I'm here from Reddit.... Gimme hugs!
Another reddit refugee here and this is my first ever comment on Lemmy.ml (or any of the Lemmy instances, for that matter). Welcome!
We'll explore this weird new world t together!
And another one here. Let reddit burn to the ground with their own VC greed.
Created my own instance to help out. Created a few communities, hopefully they'll become searchable from the big instances soon.
Someone has to search for the full address and then follow a community for it to be followed by a server.
Put some links to your communities, I'll sub to start the link
I've made three so far -
https://1337lemmy.com/c/thesopranos
https://1337lemmy.com/c/chicubs
https://1337lemmy.com/c/chibears
The link has finally been made, so no need to sub unless you'd like to. Thanks for offering!
In the future, there's nothing that says you or anyone else can't create accounts on a few of the large instances and subscribe to communities on your own instance to make this link happen!
Thank you for your service.
It'll be good practice for when a bunch of third party apps die and some post about "how to go about delete your stuff and registering on this list of alternatives in just a few easy steps" comes up.
And by practice, I mean that the horse corpse is going to be fucking pulverized.
Those lists are already up, and a few instances are already down
It would make a great stress test though when suddenly millions join Lemmy :)
Reddit chose a very bad time to mess up, right when we're in the middle of coding some of our biggest performance improvements. They timed this perfectly to make things as stressful as possible for nutomic and I lol.

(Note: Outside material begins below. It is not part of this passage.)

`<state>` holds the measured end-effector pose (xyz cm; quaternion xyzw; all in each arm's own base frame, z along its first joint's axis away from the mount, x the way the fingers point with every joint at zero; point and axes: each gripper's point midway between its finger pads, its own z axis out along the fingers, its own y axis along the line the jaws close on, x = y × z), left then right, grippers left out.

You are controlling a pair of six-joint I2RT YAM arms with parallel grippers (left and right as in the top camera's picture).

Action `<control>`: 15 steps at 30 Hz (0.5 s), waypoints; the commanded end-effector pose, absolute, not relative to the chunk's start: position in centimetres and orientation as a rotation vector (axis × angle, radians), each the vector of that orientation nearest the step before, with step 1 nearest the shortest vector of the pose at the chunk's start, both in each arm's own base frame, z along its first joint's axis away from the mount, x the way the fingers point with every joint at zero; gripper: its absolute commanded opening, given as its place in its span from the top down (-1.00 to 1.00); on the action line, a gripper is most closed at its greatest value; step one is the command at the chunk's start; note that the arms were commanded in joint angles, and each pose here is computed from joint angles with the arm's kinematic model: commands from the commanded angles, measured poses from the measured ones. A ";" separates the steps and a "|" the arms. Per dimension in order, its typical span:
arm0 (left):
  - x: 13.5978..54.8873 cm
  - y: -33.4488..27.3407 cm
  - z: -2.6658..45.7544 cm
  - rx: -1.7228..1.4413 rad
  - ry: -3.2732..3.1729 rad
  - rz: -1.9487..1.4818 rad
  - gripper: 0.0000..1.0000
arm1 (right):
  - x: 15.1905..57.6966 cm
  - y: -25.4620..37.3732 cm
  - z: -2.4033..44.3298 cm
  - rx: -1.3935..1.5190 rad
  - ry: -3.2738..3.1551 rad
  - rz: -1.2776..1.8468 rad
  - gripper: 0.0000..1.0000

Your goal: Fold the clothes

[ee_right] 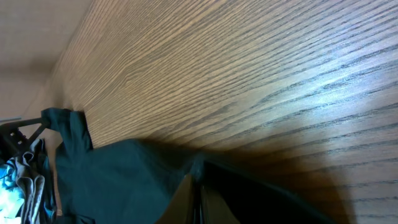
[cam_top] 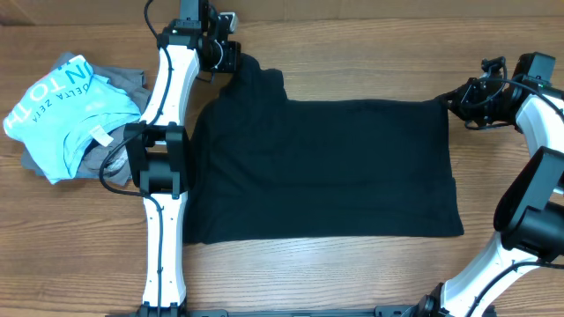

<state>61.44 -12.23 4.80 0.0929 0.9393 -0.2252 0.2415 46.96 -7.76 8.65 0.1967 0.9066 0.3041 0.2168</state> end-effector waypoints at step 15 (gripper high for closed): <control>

Great work and good luck!!!
I've been busy too recently and I just noticed yesterday the influx of new users... So I've updated and upgraded the server a bit. Hopefully I can keep my instance running smoothly and contribute a little bit that way!
The ones that really want to get in, would wait a long time i guess, like i certainly would! The only reason i am not here months ago, is because i did not know this place existed
No stress test needed, every admin has already said they know it's going down
And after the 1st of July too, probably
Definitely not. Before people were migrating from Twitter only just to go back
Don't know. The thing with Mastodon is that you wouldn't find people to follow and it lacked features people wanted.
Lemmy here is way more entertaining already. Of course a lot of people will just check it out and go back but I think enough will stick around. Like a small subreddit you enjoy and slowly grows.
Let's hope so! I wish for a slow but steady growth.
I fear that we wont be so lucky. If a million people try to check out Lemmy at once, all the instances can go down.
Part of the problem is that when a new user starts exploring Lemmy, they see the list of "most popular instances" and are inclined to gravitate towards them, when it's really not necessary to join them to interact with them... As a recent Reddit refugee, that was what I struggled with the most.
Honestly I joined lemmy.ml because it had the description that most closely matched my interests without feeling like I'm joining one single person's home lab experiment. I think we would need a few more large general purpose (vanilla) instances.
On the other hand I wonder if it doesn't make more sense to condense communities/topics into single, topic-specialized servers. I can't imagine, from a UI perspective subscribing to 100 different news communities and another 100 gaming communities and... I feel like the current UI just isn't designed with this in mind.
It'd definitely be neat if there was a way to group those similar communities into single, shared communities between federated instances. Like, if 6 different instances have "Gaming" communities, to have them all effectively grouped into a single one, and also include the "Gaming" communities from any other instances that you federate with in the future.
I think the ideal UX would be to be able to see one "Gaming" community, subscribe to it, and check a box for "Include Similar Federated Communities" or something, and have posts from all of them show up in your feed, without having to individually subscribe to them.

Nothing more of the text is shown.